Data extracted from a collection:
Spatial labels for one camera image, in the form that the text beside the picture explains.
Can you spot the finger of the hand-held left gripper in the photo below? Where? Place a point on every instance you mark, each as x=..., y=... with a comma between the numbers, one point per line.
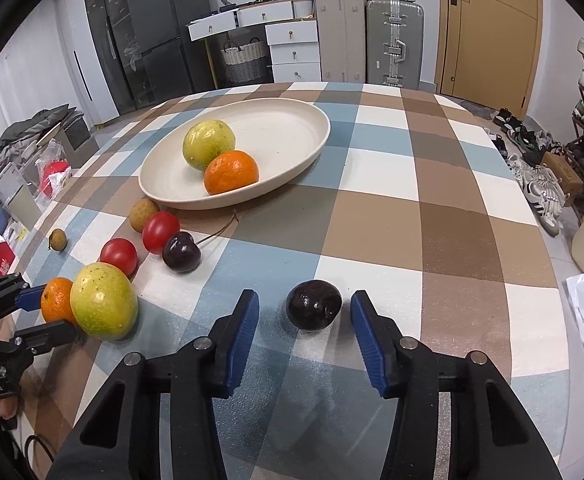
x=2, y=292
x=47, y=335

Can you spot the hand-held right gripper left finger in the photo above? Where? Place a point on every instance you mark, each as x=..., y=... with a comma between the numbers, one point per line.
x=244, y=340

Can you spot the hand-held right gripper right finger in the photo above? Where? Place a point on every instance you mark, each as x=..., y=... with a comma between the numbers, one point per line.
x=366, y=340

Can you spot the orange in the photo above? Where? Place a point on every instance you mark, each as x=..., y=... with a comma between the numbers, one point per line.
x=54, y=305
x=232, y=174

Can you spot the dark purple plum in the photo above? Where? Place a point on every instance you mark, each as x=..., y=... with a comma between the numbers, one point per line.
x=314, y=305

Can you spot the yellow round fruit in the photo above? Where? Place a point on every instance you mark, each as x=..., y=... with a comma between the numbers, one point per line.
x=104, y=301

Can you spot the small brown longan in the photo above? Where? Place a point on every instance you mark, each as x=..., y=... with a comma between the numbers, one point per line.
x=58, y=239

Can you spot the red cherry tomato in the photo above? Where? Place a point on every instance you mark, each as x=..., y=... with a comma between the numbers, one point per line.
x=118, y=256
x=161, y=232

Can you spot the dark cherry with stem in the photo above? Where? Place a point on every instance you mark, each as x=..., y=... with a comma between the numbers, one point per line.
x=182, y=254

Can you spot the large brown longan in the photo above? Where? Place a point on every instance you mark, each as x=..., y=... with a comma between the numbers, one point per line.
x=142, y=214

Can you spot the green-yellow round fruit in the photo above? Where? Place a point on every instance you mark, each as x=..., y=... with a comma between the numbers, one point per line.
x=208, y=142

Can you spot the cream oval plate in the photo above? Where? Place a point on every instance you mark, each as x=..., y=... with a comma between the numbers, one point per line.
x=282, y=130

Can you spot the person's left hand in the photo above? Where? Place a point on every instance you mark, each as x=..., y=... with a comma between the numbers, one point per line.
x=8, y=407

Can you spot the red box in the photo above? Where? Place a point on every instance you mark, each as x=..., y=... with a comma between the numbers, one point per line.
x=2, y=262

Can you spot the clear plastic bag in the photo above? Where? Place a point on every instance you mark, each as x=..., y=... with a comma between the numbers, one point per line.
x=54, y=157

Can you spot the checkered tablecloth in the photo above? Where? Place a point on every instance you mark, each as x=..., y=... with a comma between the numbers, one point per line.
x=446, y=210

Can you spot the grey jacket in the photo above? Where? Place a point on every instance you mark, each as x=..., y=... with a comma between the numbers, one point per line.
x=22, y=130

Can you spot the open cardboard box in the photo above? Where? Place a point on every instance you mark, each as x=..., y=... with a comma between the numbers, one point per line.
x=79, y=137

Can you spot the white curtain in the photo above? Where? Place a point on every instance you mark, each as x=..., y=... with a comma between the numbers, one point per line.
x=37, y=75

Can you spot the white wardrobe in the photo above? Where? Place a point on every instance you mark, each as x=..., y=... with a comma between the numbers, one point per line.
x=79, y=75

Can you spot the pile of shoes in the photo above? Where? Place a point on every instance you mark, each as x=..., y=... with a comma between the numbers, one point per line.
x=531, y=175

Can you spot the grey floor cloth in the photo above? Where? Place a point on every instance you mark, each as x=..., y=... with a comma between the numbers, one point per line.
x=476, y=110

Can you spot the brown cardboard box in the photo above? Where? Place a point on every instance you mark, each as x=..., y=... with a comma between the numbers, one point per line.
x=564, y=172

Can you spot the wooden stick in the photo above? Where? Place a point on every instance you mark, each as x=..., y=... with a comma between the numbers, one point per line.
x=210, y=65

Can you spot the woven laundry basket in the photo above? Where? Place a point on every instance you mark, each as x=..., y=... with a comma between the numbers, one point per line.
x=244, y=62

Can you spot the dark glass cabinet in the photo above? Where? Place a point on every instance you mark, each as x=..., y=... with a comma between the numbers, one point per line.
x=107, y=35

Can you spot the white drawer desk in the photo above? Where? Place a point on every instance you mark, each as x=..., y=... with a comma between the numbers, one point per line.
x=292, y=55

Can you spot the beige suitcase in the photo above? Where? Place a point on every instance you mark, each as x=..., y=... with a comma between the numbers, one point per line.
x=341, y=40

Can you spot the silver suitcase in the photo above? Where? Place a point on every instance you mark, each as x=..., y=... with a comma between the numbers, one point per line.
x=394, y=40

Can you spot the dark grey refrigerator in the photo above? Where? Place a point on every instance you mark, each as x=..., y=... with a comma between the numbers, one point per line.
x=167, y=25

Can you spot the wooden door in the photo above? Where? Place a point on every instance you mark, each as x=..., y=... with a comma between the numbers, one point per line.
x=491, y=35

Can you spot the white ribbed cylinder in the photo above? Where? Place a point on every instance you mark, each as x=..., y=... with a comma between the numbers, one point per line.
x=304, y=7

**Work instructions**
Output all the records above exactly, but without their images.

**Answer**
Spatial labels for one camera image, in the form that the text beside the picture explains.
Can you spot the finger of the hand-held left gripper in the photo below? Where? Place a point on every instance you mark, each as x=..., y=... with a comma between the numbers, one point per line.
x=2, y=292
x=47, y=335

Can you spot the hand-held right gripper left finger in the photo above? Where? Place a point on every instance you mark, each as x=..., y=... with a comma between the numbers, one point per line.
x=244, y=340

Can you spot the hand-held right gripper right finger in the photo above? Where? Place a point on every instance you mark, each as x=..., y=... with a comma between the numbers, one point per line.
x=366, y=340

Can you spot the orange in the photo above? Where? Place a point on every instance you mark, each as x=..., y=... with a comma between the numbers, one point per line.
x=54, y=305
x=232, y=174

Can you spot the dark purple plum in the photo above? Where? Place a point on every instance you mark, each as x=..., y=... with a comma between the numbers, one point per line.
x=314, y=305

Can you spot the yellow round fruit in the photo above? Where? Place a point on every instance you mark, each as x=..., y=... with a comma between the numbers, one point per line.
x=104, y=301

Can you spot the small brown longan in the photo above? Where? Place a point on every instance you mark, each as x=..., y=... with a comma between the numbers, one point per line.
x=58, y=239

Can you spot the red cherry tomato in the photo above? Where? Place a point on every instance you mark, each as x=..., y=... with a comma between the numbers, one point per line.
x=118, y=256
x=161, y=232

Can you spot the dark cherry with stem in the photo above? Where? Place a point on every instance you mark, each as x=..., y=... with a comma between the numbers, one point per line.
x=182, y=254

Can you spot the large brown longan in the photo above? Where? Place a point on every instance you mark, each as x=..., y=... with a comma between the numbers, one point per line.
x=142, y=214

Can you spot the green-yellow round fruit in the photo above? Where? Place a point on every instance you mark, each as x=..., y=... with a comma between the numbers, one point per line.
x=208, y=142

Can you spot the cream oval plate in the photo above? Where? Place a point on every instance you mark, each as x=..., y=... with a comma between the numbers, one point per line.
x=282, y=130

Can you spot the person's left hand in the photo above? Where? Place a point on every instance you mark, each as x=..., y=... with a comma between the numbers, one point per line.
x=8, y=407

Can you spot the red box in the photo above? Where? Place a point on every instance you mark, each as x=..., y=... with a comma between the numbers, one point per line.
x=2, y=262

Can you spot the clear plastic bag in the photo above? Where? Place a point on every instance you mark, each as x=..., y=... with a comma between the numbers, one point per line.
x=54, y=157

Can you spot the checkered tablecloth in the photo above? Where? Place a point on every instance you mark, each as x=..., y=... with a comma between the numbers, one point per line.
x=446, y=210

Can you spot the grey jacket in the photo above? Where? Place a point on every instance you mark, each as x=..., y=... with a comma between the numbers, one point per line.
x=22, y=130

Can you spot the open cardboard box in the photo above? Where? Place a point on every instance you mark, each as x=..., y=... with a comma between the numbers, one point per line.
x=79, y=137

Can you spot the white curtain in the photo above? Where? Place a point on every instance you mark, each as x=..., y=... with a comma between the numbers, one point per line.
x=37, y=75

Can you spot the white wardrobe in the photo above? Where? Place a point on every instance you mark, each as x=..., y=... with a comma between the numbers, one point per line.
x=79, y=75

Can you spot the pile of shoes in the photo above? Where? Place a point on every instance you mark, each as x=..., y=... with a comma between the numbers, one point per line.
x=531, y=175

Can you spot the grey floor cloth in the photo above? Where? Place a point on every instance you mark, each as x=..., y=... with a comma between the numbers, one point per line.
x=476, y=110

Can you spot the brown cardboard box in the photo above? Where? Place a point on every instance you mark, each as x=..., y=... with a comma between the numbers, one point per line.
x=564, y=172

Can you spot the wooden stick in the photo above? Where? Place a point on every instance you mark, each as x=..., y=... with a comma between the numbers, one point per line.
x=210, y=65

Can you spot the woven laundry basket in the photo above? Where? Place a point on every instance you mark, each as x=..., y=... with a comma between the numbers, one point per line.
x=244, y=62

Can you spot the dark glass cabinet in the photo above? Where? Place a point on every instance you mark, each as x=..., y=... with a comma between the numbers, one point per line.
x=107, y=35

Can you spot the white drawer desk in the photo above? Where? Place a point on every instance you mark, each as x=..., y=... with a comma between the numbers, one point per line.
x=292, y=55

Can you spot the beige suitcase in the photo above? Where? Place a point on every instance you mark, each as x=..., y=... with a comma between the numbers, one point per line.
x=341, y=40

Can you spot the silver suitcase in the photo above? Where? Place a point on every instance you mark, each as x=..., y=... with a comma between the numbers, one point per line.
x=394, y=40

Can you spot the dark grey refrigerator in the photo above? Where? Place a point on every instance you mark, each as x=..., y=... with a comma between the numbers, one point per line.
x=167, y=25

Can you spot the wooden door in the photo above? Where? Place a point on every instance you mark, each as x=..., y=... with a comma between the numbers, one point per line.
x=491, y=35

Can you spot the white ribbed cylinder in the photo above? Where? Place a point on every instance you mark, each as x=..., y=... with a comma between the numbers, one point per line.
x=304, y=7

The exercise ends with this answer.